School is voor een op de vier kinderen en jongeren stressoorzaak nummer 1. Dat blijkt uit het onderzoek in opdracht van UNICEF Nederland onder leerlingen in de leeftijd van 10 tot 18 jaar.
In het rapport Geluk onder Druk? staat dat drie op de vier jongeren in Nederland goed in hun vel zitten. ‘Ze hebben veerkracht om weer op te krabbelen als het tegenzit, voelen zich prettig door steun van familie en vrienden en zijn en doen leuke dingen in hun vrije tijd. En als ze stress of spanning ervaren is dat voornamelijk door school en huiswerk. Ook de omgang met leeftijdgenoten is iets waar jongeren soms lastig mee om kunnen gaan’, zo meldt UNICEF Nederland.
Stress door school is de afgelopen jaren sterk toegenomen, zo blijkt uit het onderwijs. Eén op de vier jongeren heeft het vaakst stress door school. ‘En schooldruk is niet alleen vervelend, maar dit onderzoek laat ook zien dat hoe meer druk ze ervaren, hoe minder tevreden ze zijn in hun leven. Eén op de drie scholieren kampt met druk om te voldoen aan verwachtingen van zichzelf of van anderen. Ook zegt één op de tien jongeren onvoldoende vrije tijd te hebben.’
Social media
Uit het onderzoek komt ook naar voren dat slechts 2% van de jongeren in Nederland aangeeft stress te ervaren door social media. ‘Met name volwassenen denken vaak dat jongeren vooral stress hebben van social media, maar uit ons onderzoek blijkt het tegendeel: schoolwerk is de grootste stressfactor. Daarom is het zo belangrijk dat we jongeren zelf om hun mening vragen,’ aldus directeur Suzanne Laszlo van UNICEF Nederland.

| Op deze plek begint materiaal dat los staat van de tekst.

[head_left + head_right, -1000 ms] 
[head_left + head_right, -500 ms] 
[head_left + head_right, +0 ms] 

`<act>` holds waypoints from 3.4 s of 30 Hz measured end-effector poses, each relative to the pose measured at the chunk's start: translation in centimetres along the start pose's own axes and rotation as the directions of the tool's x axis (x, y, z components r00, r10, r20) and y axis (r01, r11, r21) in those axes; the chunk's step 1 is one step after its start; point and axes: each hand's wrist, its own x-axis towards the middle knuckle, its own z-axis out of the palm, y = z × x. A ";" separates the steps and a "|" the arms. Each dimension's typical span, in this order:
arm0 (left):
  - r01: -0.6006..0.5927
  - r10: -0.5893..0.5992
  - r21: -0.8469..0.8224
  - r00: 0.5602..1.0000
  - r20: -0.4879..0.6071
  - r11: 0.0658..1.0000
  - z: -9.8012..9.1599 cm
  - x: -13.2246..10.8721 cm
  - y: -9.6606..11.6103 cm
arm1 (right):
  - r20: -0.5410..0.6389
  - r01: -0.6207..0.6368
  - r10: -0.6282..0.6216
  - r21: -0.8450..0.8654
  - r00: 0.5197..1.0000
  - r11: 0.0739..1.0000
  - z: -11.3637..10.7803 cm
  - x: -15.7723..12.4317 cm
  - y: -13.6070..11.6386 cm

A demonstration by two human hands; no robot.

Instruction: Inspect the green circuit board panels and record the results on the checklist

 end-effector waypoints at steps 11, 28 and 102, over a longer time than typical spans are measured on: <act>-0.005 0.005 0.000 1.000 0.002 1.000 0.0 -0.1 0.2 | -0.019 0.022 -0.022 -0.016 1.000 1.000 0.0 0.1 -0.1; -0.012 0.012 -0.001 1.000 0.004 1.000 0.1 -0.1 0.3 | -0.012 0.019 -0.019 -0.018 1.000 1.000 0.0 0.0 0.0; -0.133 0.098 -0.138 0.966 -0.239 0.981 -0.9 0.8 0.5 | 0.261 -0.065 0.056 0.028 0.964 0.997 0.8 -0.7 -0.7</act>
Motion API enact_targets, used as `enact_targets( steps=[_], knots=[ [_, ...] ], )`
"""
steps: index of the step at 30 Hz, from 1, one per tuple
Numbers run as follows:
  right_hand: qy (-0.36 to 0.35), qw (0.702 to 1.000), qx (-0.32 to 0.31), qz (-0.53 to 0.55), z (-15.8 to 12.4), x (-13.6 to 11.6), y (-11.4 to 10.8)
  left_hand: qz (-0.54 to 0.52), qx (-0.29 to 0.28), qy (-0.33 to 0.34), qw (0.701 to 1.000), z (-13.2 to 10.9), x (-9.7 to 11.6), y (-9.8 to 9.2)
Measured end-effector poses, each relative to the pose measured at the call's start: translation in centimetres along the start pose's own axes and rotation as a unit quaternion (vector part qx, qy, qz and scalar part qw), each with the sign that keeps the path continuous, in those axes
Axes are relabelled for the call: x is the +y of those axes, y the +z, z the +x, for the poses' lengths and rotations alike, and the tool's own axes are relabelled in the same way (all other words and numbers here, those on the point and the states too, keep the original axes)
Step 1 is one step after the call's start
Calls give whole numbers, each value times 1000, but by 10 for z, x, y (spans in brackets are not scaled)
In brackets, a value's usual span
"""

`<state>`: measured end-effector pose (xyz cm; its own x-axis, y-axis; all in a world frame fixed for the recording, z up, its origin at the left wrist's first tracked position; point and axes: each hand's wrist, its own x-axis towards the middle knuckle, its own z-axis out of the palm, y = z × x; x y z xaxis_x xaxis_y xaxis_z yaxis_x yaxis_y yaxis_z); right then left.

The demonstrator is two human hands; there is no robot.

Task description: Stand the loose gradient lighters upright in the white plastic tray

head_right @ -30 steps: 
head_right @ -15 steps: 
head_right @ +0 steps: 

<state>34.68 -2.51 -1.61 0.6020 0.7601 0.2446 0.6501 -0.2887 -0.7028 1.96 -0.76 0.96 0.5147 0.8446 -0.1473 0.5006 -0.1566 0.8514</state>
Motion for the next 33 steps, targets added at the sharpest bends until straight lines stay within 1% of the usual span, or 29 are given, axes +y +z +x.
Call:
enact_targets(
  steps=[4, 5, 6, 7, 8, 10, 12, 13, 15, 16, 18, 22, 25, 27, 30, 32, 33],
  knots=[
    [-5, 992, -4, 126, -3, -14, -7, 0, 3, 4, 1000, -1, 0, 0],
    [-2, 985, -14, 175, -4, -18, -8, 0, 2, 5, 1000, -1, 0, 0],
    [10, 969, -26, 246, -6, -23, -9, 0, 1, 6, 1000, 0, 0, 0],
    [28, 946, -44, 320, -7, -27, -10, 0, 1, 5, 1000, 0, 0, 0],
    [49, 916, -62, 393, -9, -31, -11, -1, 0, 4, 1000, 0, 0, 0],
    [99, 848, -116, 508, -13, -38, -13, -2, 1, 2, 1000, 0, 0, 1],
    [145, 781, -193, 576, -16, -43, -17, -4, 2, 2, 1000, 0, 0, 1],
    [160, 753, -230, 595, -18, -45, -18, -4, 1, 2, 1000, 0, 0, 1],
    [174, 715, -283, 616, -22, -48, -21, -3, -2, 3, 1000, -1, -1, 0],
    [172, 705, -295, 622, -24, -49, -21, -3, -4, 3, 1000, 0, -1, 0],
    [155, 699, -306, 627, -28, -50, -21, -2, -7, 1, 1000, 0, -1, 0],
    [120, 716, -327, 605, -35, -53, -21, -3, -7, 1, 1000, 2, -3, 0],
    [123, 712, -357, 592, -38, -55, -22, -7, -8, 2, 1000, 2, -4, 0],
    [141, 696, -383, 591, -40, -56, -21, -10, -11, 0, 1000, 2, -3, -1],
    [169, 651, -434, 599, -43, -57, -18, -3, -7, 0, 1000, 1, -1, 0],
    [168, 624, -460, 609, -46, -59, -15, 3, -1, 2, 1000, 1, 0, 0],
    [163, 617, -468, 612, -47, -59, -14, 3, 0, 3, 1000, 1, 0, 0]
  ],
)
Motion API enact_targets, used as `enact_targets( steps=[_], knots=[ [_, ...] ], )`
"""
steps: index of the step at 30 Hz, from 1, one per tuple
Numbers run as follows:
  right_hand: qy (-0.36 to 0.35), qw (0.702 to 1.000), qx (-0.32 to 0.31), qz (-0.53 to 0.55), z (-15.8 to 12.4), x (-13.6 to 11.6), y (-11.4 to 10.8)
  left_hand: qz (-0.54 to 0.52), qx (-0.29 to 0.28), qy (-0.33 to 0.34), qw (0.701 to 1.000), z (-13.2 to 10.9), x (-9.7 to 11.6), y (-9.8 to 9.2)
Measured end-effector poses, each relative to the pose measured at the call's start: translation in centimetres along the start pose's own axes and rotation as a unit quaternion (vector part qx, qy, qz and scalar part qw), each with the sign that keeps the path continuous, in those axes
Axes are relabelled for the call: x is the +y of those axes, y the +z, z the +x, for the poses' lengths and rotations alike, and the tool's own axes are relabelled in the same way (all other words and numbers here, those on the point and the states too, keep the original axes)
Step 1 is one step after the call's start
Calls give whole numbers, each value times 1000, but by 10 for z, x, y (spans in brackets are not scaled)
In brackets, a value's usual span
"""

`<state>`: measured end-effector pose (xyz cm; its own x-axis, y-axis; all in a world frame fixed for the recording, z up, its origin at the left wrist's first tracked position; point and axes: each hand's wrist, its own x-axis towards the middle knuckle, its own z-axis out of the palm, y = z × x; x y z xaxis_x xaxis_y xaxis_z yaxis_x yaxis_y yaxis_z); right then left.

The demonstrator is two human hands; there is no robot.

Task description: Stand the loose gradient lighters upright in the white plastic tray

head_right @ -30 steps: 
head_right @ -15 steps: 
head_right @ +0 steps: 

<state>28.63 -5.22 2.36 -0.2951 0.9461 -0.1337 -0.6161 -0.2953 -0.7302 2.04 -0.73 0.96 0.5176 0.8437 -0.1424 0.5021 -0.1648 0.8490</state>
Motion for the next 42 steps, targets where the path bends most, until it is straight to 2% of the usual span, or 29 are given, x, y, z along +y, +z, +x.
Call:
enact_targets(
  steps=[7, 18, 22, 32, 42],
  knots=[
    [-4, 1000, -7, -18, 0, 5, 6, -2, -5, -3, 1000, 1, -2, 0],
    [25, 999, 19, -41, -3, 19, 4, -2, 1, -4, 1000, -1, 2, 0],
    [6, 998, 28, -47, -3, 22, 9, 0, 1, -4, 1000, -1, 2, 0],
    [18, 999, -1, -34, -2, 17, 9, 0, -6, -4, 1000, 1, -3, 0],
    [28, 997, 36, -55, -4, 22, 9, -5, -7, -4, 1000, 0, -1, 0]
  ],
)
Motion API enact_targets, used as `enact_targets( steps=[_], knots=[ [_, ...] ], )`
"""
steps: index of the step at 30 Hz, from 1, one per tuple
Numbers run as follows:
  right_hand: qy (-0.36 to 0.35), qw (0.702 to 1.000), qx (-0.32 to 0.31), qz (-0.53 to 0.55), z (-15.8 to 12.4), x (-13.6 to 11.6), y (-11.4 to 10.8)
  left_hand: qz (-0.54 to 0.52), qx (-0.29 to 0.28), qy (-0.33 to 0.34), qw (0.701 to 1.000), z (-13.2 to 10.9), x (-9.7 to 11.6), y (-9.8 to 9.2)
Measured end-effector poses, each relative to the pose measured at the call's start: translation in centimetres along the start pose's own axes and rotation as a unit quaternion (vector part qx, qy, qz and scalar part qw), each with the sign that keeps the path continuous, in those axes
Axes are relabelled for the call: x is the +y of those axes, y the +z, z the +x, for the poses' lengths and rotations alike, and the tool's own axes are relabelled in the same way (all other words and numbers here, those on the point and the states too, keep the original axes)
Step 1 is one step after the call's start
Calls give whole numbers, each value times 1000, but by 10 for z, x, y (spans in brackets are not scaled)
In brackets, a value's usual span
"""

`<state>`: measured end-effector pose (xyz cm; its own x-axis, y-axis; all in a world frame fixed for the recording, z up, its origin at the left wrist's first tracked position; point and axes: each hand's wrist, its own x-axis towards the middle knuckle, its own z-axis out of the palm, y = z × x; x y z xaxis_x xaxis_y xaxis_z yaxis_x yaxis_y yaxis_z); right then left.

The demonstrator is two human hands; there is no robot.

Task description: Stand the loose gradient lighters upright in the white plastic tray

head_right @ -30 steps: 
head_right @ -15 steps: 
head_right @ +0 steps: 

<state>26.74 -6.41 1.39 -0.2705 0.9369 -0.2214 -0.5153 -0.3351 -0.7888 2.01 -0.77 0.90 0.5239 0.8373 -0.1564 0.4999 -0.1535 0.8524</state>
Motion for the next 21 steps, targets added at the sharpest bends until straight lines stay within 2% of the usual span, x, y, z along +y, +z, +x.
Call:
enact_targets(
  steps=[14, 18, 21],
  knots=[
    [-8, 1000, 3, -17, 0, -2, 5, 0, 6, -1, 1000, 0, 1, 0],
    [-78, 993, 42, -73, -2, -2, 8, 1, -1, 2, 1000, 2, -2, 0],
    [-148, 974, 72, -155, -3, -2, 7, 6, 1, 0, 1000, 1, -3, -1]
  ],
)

In het rapport staan aanbevelingen van kinderen en jongeren zelf. Zij willen onder andere dat scholen ervoor zorgen dat de stress die het onderwijs met zich meebrengt omlaag gaat. Ook dringen ze aan op een veilige school- en thuissituatie. Een ander advies van hen is dat kinderen en jongeren meer inspraak moeten krijgen en dat volwassenen meer inzicht moeten krijgen in de leefwereld van de huidige generatie kinderen en jongeren.
Het onderzoek is in opdracht van UNICEF Nederland uitgevoerd door het Trimbos-Instituut samen met Universiteit Utrecht en Stichting Alexander.